Objective: To determine the safety and efficacy of hourly, high dose phenylephrine (>1000 μg) for acute ischemic priapism (AIP) through monitoring adverse hemodynamic events amongst risk profiles.
Methods: An IRB-approved retrospective review of patients with AIP from 2010 to 2020. Patients were stratified to a low or high dose phenylephrine group based on cumulative, hourly dose of ≤1000 μg and > 1000 μg respectively and examined for successful resolution of their AIP. The safety profile of phenylephrine for patients at risk for adverse hemodynamic events was examined.

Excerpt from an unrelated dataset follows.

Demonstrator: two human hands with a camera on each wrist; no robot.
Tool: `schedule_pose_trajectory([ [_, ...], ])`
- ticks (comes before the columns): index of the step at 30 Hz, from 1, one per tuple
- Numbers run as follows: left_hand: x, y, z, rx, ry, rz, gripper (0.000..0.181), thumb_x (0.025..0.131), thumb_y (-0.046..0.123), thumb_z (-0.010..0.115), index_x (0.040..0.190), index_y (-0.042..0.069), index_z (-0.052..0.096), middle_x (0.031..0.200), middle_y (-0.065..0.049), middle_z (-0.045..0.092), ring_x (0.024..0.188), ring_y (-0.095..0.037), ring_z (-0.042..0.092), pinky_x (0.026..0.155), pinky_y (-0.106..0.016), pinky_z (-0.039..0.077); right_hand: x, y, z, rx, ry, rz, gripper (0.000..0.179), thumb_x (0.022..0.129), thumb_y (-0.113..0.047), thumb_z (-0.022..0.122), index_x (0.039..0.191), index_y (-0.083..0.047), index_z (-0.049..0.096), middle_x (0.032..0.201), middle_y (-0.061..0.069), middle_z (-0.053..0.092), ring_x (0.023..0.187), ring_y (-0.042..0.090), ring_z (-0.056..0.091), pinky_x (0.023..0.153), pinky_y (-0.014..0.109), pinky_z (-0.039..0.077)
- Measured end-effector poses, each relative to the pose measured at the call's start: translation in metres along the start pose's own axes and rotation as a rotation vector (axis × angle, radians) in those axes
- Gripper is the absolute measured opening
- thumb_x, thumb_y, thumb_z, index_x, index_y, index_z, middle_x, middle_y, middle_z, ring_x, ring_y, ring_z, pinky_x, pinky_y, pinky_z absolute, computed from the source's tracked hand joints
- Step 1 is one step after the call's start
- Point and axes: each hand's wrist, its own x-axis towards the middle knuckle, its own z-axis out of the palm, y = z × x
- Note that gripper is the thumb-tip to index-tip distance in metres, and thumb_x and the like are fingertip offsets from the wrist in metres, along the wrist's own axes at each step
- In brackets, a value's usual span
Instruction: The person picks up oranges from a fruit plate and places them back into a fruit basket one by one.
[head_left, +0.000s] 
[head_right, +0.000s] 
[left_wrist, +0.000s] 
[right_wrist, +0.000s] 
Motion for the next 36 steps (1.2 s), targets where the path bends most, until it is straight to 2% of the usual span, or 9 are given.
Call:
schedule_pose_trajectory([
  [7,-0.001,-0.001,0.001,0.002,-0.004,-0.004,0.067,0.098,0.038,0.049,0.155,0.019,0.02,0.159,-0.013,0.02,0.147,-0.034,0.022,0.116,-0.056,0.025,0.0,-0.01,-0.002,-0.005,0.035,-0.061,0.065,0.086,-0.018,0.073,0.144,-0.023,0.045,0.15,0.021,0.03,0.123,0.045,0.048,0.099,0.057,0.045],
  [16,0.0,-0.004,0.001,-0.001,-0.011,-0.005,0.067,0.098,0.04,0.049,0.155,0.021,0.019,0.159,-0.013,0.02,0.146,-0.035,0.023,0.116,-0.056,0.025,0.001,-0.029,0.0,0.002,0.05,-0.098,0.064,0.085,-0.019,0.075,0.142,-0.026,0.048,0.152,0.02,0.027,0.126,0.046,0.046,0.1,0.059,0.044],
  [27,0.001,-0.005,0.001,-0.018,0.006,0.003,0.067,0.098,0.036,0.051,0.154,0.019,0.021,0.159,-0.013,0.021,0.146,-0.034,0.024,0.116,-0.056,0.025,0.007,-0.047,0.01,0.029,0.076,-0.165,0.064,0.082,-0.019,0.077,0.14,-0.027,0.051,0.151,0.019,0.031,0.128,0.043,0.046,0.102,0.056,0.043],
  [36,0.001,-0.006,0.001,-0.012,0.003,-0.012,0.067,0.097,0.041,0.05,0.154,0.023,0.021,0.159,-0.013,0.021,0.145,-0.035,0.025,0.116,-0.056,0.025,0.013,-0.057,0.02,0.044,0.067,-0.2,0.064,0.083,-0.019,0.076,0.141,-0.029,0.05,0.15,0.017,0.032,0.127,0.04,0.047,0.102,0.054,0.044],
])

Results: A total of 123 patients were identified with a median age of 40 (range: 7-76) years with median time from AIP onset to presentation of 11 (2-168) hours. A total of 97 men received phenylephrine (78.9%) and detumescence was achieved nonoperatively in 62 of these men (63.9%) with a mean priapism duration of 8.7 hours. Those resolving with phenylephrine administration had a mean duration of 8.8 ± 5.6 vs 57.3 ± 37.1 hours without resolution P < .001. Among low and high dose phenylephrine groups (500 and 2000 μg respectively), the median duration of AIP was 10 and 12 hours respectively without a difference in AIP resolution (P > .05). Twenty-one patients (17.1%) were deemed at risk for phenylephrine complication of which 4 (4.1%) had phenylephrine discontinued due to hemodynamic changes.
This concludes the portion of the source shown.